Table 1 shows the summary statistics for the number of children. The average mean is 1.46 (95% CI: 1.2 to 1.72); with the average mean for the private sector being 1.19 (95% CI: 0.81 to 1.57) and for the public sector being 1.33 (95% CI: 1.32 to 2.02).
In this section we test if the number of children has a normal distribution. From plots1 (A), (B) and (C) we can conclude that the number of children does not have a normal distribution, since:
Plot 1 shows key data visualizations to understand the overall distribution of the number of children. Plot 1 A) shows the box-plot by employer type, B) shows the histogram with the theoretical normal distribution by employer type, and C) shows the QQ-plot for normality by employer type.
The following table corresponds to the Shapiro-Wilk normality test for the number of children. Based on the data, the p-value is \(8.65645962943463e-9\), which is \(< 0.05\). This implies that the distribution of the data is significantly different from normal. To put it another way, we conclude with this test that the data is not normal.
Give that the data is not normally distributed, we use Wilcoxon test to make this analysis. We consider the following hypothesis:
\[ H0 : \mbox{There is no significant difference between the mean of the two variables} \] \[ H1 : \mbox{There is a significant difference between the mean of the two variables} \]
The p-value for the Wilcoxon test is \(0.0206\) i.e \(<0.05\), then we can say that we have statistically significant evidences to reject the null hypothesis, and thus we conclude that the means are different.
The following box plot shows that the employees from the public sector have in average more children than the one from the private sector. Also we can see a notably difference compare to the data salary, since here we have many outliers from both groups.
Plot 2 shows key data visualizations to understand the overall distribution of the number of children by employer. Plot 2 shows the box-plot by emplyoer type
The plot shows that there is a significant difference of satisfaction between the employers, we can see that in the public sector are “tres satisfait” compared to 23% from the private sector. However in the private sector, the majority of employees are “moyennement satisfait”.

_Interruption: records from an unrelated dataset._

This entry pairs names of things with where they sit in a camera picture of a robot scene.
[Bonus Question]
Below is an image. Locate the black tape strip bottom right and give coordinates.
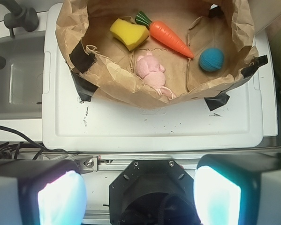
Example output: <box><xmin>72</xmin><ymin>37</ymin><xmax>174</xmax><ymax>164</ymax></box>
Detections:
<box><xmin>204</xmin><ymin>93</ymin><xmax>230</xmax><ymax>111</ymax></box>

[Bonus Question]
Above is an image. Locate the black tape strip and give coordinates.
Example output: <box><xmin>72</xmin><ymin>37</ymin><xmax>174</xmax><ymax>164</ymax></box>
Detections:
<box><xmin>241</xmin><ymin>55</ymin><xmax>268</xmax><ymax>81</ymax></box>
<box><xmin>69</xmin><ymin>40</ymin><xmax>98</xmax><ymax>102</ymax></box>
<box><xmin>204</xmin><ymin>93</ymin><xmax>230</xmax><ymax>111</ymax></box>

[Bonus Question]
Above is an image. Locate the pink plush pig toy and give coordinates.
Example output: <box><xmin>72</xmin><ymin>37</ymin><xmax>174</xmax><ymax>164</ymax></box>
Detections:
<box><xmin>134</xmin><ymin>51</ymin><xmax>176</xmax><ymax>100</ymax></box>

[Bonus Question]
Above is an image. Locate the black tape strip left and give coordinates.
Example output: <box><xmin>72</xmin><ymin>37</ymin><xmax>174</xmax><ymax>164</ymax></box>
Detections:
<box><xmin>69</xmin><ymin>40</ymin><xmax>98</xmax><ymax>102</ymax></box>

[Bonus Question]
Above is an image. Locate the orange plastic toy carrot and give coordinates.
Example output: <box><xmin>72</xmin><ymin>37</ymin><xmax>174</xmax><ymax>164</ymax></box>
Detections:
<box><xmin>135</xmin><ymin>11</ymin><xmax>194</xmax><ymax>59</ymax></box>

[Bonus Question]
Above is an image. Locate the brown paper bag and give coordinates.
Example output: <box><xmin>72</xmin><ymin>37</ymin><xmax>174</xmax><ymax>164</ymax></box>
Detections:
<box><xmin>56</xmin><ymin>0</ymin><xmax>258</xmax><ymax>109</ymax></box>

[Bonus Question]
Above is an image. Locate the grey toy sink basin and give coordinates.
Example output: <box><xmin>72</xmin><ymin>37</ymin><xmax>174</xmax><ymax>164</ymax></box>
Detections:
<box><xmin>0</xmin><ymin>31</ymin><xmax>45</xmax><ymax>120</ymax></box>

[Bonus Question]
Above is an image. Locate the yellow sponge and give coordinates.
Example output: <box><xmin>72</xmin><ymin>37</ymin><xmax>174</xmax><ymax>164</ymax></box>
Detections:
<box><xmin>109</xmin><ymin>18</ymin><xmax>150</xmax><ymax>52</ymax></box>

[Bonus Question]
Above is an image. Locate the black cable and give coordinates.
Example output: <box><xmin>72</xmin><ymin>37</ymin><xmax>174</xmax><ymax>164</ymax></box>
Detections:
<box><xmin>0</xmin><ymin>122</ymin><xmax>80</xmax><ymax>160</ymax></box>

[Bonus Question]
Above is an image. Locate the blue yarn ball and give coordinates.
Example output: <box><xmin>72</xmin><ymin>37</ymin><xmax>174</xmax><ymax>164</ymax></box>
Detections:
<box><xmin>199</xmin><ymin>48</ymin><xmax>224</xmax><ymax>72</ymax></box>

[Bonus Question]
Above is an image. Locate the aluminium frame rail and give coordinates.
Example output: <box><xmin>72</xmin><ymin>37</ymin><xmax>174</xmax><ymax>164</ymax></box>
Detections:
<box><xmin>39</xmin><ymin>146</ymin><xmax>281</xmax><ymax>173</ymax></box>

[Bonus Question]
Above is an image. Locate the dark grey toy faucet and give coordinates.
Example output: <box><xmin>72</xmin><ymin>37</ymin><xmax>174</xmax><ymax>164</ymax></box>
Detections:
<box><xmin>0</xmin><ymin>0</ymin><xmax>39</xmax><ymax>70</ymax></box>

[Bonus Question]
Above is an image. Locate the white plastic bin lid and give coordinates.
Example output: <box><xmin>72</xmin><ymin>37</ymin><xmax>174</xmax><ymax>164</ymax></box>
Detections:
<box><xmin>42</xmin><ymin>3</ymin><xmax>263</xmax><ymax>152</ymax></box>

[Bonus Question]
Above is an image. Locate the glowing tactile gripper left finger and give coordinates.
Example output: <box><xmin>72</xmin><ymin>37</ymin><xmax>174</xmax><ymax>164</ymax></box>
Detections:
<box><xmin>0</xmin><ymin>160</ymin><xmax>87</xmax><ymax>225</ymax></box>

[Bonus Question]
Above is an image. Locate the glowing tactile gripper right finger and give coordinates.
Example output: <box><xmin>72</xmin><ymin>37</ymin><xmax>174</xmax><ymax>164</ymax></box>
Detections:
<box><xmin>193</xmin><ymin>153</ymin><xmax>281</xmax><ymax>225</ymax></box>

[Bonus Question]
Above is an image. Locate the black octagonal mount plate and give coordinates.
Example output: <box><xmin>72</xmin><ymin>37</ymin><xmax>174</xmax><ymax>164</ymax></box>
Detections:
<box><xmin>109</xmin><ymin>159</ymin><xmax>201</xmax><ymax>225</ymax></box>

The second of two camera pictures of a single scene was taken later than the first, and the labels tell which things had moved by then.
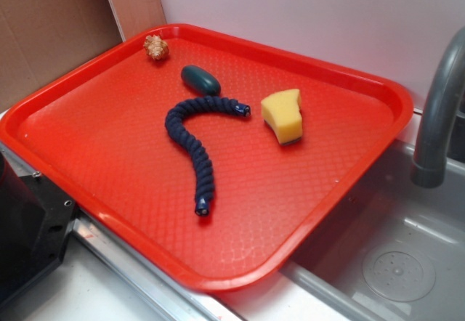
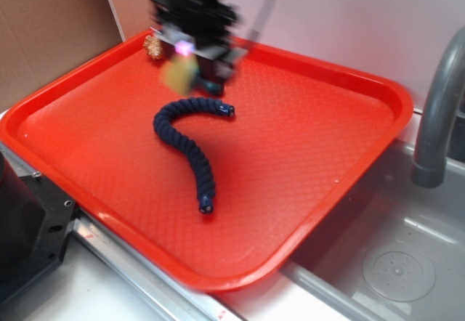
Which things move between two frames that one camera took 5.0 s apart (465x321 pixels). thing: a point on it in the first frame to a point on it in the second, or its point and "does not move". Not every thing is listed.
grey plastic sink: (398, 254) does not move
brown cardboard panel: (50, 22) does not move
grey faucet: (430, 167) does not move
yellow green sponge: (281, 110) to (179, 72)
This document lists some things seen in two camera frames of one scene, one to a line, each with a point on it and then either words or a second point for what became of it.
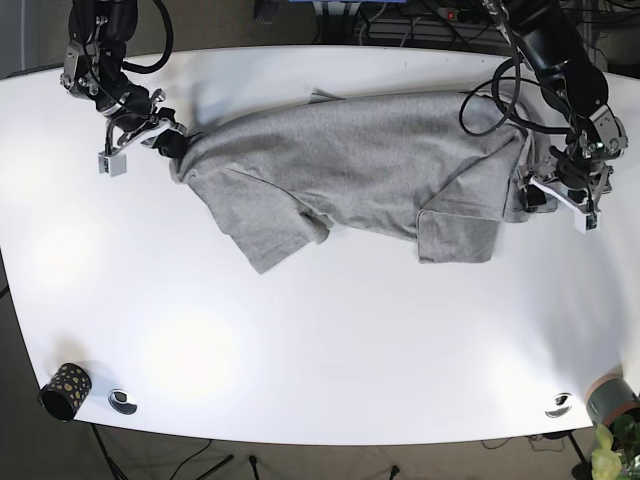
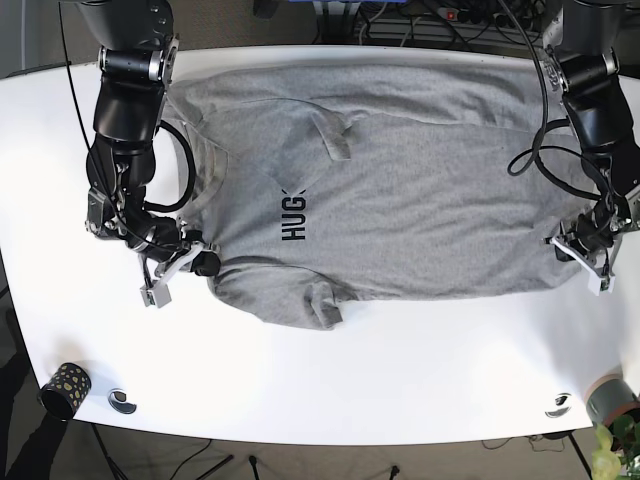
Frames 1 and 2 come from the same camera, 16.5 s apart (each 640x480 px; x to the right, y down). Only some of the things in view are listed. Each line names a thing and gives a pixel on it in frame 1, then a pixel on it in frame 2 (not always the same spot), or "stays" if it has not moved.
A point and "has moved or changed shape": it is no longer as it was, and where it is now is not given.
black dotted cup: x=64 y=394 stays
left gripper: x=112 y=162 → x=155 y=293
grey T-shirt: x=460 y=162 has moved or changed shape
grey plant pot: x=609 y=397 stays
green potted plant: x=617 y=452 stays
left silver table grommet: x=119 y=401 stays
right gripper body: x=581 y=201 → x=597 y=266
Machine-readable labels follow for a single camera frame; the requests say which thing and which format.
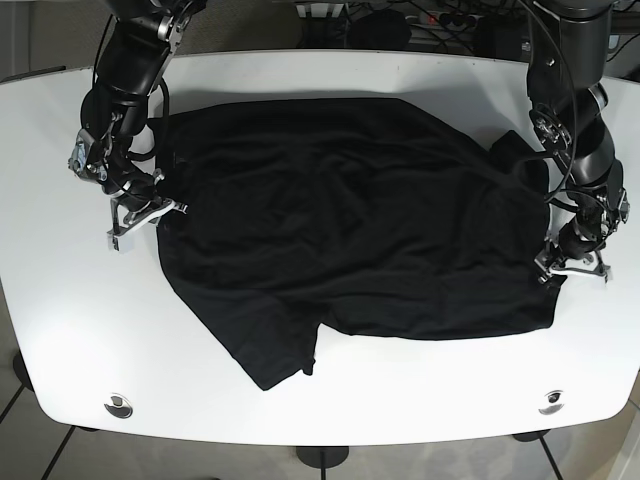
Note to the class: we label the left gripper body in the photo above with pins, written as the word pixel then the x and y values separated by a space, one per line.
pixel 573 246

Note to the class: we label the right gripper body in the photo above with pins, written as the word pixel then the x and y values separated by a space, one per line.
pixel 134 198

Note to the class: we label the plain black T-shirt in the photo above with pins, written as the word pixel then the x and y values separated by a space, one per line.
pixel 366 215

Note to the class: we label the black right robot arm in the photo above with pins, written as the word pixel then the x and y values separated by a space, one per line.
pixel 138 43

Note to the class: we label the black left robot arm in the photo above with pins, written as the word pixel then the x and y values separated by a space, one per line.
pixel 569 48

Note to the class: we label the right chrome table grommet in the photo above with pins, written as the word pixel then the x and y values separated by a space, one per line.
pixel 553 402

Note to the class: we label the chrome table grommet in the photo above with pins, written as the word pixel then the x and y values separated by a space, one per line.
pixel 118 406
pixel 553 402

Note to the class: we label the left chrome table grommet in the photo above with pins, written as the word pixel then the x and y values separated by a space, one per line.
pixel 118 406

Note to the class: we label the power strip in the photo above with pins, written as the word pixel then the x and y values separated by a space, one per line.
pixel 445 19

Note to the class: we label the black table base foot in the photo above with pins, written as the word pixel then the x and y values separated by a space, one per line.
pixel 317 457

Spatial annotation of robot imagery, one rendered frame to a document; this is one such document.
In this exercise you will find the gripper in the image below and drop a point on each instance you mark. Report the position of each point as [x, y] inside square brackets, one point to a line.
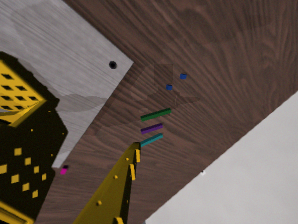
[110, 203]

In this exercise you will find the purple rod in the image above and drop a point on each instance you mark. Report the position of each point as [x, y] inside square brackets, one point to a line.
[151, 128]

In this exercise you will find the turquoise rod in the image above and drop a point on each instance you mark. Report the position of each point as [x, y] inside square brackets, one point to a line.
[151, 139]

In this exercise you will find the green rod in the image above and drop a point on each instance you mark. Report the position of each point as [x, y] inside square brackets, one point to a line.
[155, 114]

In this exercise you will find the small magenta block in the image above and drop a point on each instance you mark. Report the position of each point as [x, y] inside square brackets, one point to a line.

Chi-Square test is a statistical method which used to determine if two categorical variables have a significant correlation between them.
The purpose of this part is to see if the sector of employment influences employee satisfaction, for this we used the chi-square test of independence .
\[ H0: \mbox{ The two variables are independent} \] \[ H1 : \mbox{The two variables are dependent} \]
##
## Pearson's Chi-squared test
##
## data: Enquete$Employer and Enquete$Satisfaction
## X-squared = 12.161, df = 2, p-value = 0.002287
Here, we conclude that we reject H0 and the employer influences the satisfaction of employees .
Observation: Since we have more than two groups to compare (peu safisfait, moyenne satisfait, tres satisfait ) we cannot use Wilxon or T-Student tests . In this situation (table 2 x 3 ), the ANOVA test is more accurate.
Moreover, note that for 2 x 2 table, the standard chi-square test in chisq.test() is exactly equivalent to prop.test() but it works with data in matrix form.
According to this study, the average salary and budget in the private sector are higher than those in the public sector. Both are influenced by the employment sector.
The employees from the public sector have in average more children that the ones from private sector.
It is evident that job satisfaction differs between the public and private sectors. Even though employees from the public sector are paid less than those from the private sector, we can see that nearly 50 percent of this population is “tres satisfait” compared to 23%.
Unfortunately, we can not have an advanced analysis of satisfaction, since we have three groups of data “peu satisfait”, “moyennement satisfait” and “tres satisfait”, and the documentation suggests an ANOVA test.